Jaiswal's postmortem report indicated that his cause of death was "asphyxia due to drowning". Local residents in the village, including Jaiswal's mother, declined to corroborate the human sacrifice claims, and a local journalist said that the village did not have a new mosque. The first information report (FIR) filed by the father on 29 March listed six suspects (five Muslim boys and one Hindu boy) and did not reference a sacrifice or mosque. OpIndia later released an audio recording of its interview with Jaiswal's father, in which he claimed that Jaiswal was murdered in a mosque. In a follow-up interview with Newslaundry, the father retracted the claim and said that he made the accusations in "sheer frustration" of the attention around Jaiswal's death. After Newslaundry interviewed Bharti—then editor of OpIndia Hindi, OpIndia deleted the word "all" from the phrase "all Muslims" in its description of the suspected perpetrators.

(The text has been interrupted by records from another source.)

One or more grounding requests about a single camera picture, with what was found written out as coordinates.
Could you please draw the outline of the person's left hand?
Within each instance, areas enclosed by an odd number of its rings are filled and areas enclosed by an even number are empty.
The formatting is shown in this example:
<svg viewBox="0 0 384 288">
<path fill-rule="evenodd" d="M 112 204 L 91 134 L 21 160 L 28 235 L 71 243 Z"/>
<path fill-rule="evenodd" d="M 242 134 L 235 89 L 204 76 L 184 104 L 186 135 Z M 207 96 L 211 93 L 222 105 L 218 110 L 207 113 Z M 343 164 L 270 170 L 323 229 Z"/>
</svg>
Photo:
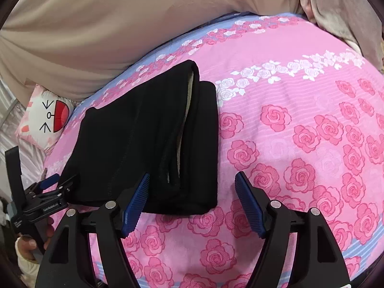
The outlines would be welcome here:
<svg viewBox="0 0 384 288">
<path fill-rule="evenodd" d="M 46 219 L 46 242 L 44 243 L 44 248 L 47 249 L 51 238 L 55 233 L 55 229 L 53 227 L 54 219 L 51 217 L 47 217 Z M 34 256 L 34 252 L 38 249 L 36 241 L 28 235 L 19 235 L 18 243 L 16 244 L 21 257 L 26 260 L 36 262 L 36 258 Z"/>
</svg>

Vijay Kumar Verma, a Deputy Inspector General of Bihar Police, disclosed on 14 May that he had filed an FIR against OpIndia under Section 67 (obscenity) of the Information Technology Act, 2000 and Section 295(A) (inciting religious outrage) of the Indian Penal Code for its reporting of the false human sacrifice claims. The FIR stated that OpIndia published the claims "without knowing or understanding the case". On 17 May, the Director General of Bihar Police, Gupteshwar Pandey, examined the drowning incident and found no evidence supporting the human sacrifice claims or the suspicion of communal motives behind the death.

=== Plagiarism ===
OpIndia has also been engaged in plagiarism and copyright violation in their articles without attributing to the original publishers. It was later discovered by Alt News when OpIndia published an article covering 2020 Pulitzer Prize nomination about three Kashmiri journalists who were awarded for their photographs taken during the state-wide lockdown imposed in 2019 by the ruling party, the BJP, after the revocation of article 370 involving the Kashmir conflict.

== Reception ==
In March 2019, the IFCN rejected OpIndia's application to be certified as a fact checker. While noting partial compliance on a number of categories, the IFCN rejected the application on grounds of political partisanship and lack of transparency and raised concerns over questionable fact-checking methodologies. The rejection disqualified OpIndia from fact-checking contracts with web properties owned by Facebook and Google. In response, Sharma criticised the IFCN assessment and urged for acceptance of outlets with "declared ideological leanings".

After co-founder Raj departed OpIndia, he described the website as a "blind mouthpiece" of the BJP on Twitter in August 2019. Raj criticised Sharma, alleging that she and others "started as trolls" and "abuse and play victim card when questioned". OpIndia was blacklisted from Wikipedia in March 2020 (alongside Swarajya and TFIpost) after Sharma, in an OpIndia piece, published personally identifying information about a Wikipedia editor who helped write the encyclopedia's article on the 2020 Delhi riots, which resulted in the editor leaving Wikipedia. OpIndia was characterized as "an Indian version of The Gateway Pundit that pretends to be The Onion when others catch them publishing false and misleading information."

Stop Funding Hate, a British social media campaign, urged organisations to withdraw their advertising from OpIndia in May 2020 after the website published an article asserting that businesses should be able to declare that they do not hire Muslims. The head of the campaign, Richard Wilson, said that "OpIndia is becoming internationally notorious for its hateful and discriminatory coverage" and that the campaign has "rarely seen such overt advocacy of discrimination on religious grounds". Over 20 organisations, including advertising network Rubicon Project, video streaming service Mubi, personal care brand Harry's and the Saïd Business School, ceased advertising on OpIndia as a result of the campaign. Sharma responded that she would "stand by our article and our content 100%" and that OpIndia would "never alter its core belief system or content". Roushan stated that advertisements constitute a minority of OpIndia's revenue and claimed that OpIndia received a "700% jump" in donations during the campaign.